Muirdale Tuberculosis Sanatorium
10437 and 10457 Innovation Drive, Wauwatosa, Milwaukee County
Architect: Robert A. Messmer & Brother
Date of Construction: 1915
The Muirdale Tuberculosis Sanatorium was completed in 1915 in Wauwatosa, Wisconsin and designed by architects Robert A. Messmer & Brother. It was built as a county treatment facility for tuberculosis and served as such from 1915 until its closing in 1969. The Sanatorium includes the five-story Administration Building and the single-story Powerhouse Building on the opposite side of Innovation Drive.

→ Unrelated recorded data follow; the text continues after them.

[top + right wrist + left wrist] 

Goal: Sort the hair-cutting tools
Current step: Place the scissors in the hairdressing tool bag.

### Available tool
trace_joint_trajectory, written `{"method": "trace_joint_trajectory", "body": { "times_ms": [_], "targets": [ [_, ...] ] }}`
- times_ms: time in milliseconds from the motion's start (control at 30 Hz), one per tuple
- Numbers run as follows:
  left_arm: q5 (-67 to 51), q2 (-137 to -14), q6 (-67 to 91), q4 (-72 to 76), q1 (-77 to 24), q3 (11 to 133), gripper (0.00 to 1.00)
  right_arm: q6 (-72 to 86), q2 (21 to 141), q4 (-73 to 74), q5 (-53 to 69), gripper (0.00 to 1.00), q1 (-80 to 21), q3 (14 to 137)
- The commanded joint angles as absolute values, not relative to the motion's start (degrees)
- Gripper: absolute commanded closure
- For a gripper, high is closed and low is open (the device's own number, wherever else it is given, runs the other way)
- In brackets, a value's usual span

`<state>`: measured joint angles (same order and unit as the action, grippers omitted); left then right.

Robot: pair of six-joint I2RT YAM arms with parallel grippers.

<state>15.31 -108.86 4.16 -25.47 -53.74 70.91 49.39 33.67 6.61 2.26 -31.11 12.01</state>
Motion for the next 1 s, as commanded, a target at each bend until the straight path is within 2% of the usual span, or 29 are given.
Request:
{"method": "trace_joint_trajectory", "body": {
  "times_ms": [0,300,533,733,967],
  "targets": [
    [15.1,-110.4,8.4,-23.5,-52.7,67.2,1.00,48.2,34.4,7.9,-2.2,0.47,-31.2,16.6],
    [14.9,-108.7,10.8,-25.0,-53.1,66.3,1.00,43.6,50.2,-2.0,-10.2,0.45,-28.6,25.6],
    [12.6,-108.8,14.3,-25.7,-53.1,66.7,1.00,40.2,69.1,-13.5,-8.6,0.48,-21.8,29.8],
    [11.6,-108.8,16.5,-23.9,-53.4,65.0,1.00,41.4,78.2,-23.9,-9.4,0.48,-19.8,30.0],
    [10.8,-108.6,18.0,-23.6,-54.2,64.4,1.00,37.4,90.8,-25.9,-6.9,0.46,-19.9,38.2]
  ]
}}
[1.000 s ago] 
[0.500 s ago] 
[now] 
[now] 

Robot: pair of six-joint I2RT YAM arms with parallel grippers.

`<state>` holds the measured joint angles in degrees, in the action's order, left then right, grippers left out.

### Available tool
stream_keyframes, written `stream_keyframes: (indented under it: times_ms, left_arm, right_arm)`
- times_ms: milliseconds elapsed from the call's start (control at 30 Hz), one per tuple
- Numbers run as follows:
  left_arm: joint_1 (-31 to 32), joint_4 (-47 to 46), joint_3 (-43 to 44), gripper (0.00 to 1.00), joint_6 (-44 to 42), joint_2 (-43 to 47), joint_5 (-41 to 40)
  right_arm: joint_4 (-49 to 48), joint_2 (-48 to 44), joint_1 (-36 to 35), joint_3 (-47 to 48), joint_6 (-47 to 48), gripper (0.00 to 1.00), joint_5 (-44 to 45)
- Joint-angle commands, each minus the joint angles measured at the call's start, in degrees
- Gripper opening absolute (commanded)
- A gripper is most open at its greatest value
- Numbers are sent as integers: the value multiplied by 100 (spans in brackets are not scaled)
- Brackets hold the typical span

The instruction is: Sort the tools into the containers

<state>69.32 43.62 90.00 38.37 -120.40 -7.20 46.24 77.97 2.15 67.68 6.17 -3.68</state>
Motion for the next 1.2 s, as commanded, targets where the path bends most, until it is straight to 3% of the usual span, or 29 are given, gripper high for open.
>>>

The design of Muirdale was unique for its verticality. Rather than being spread horizontally across a large campus, the primary functions of the sanatorium were conducted in a single, tall building, with cottages housing patients surrounding the main building, allowing doctors to work more efficiently. Muirdale also became a model facility for its treatment therapies and procedures, which became standard practice, both among Wisconsin sanatoria and nationally.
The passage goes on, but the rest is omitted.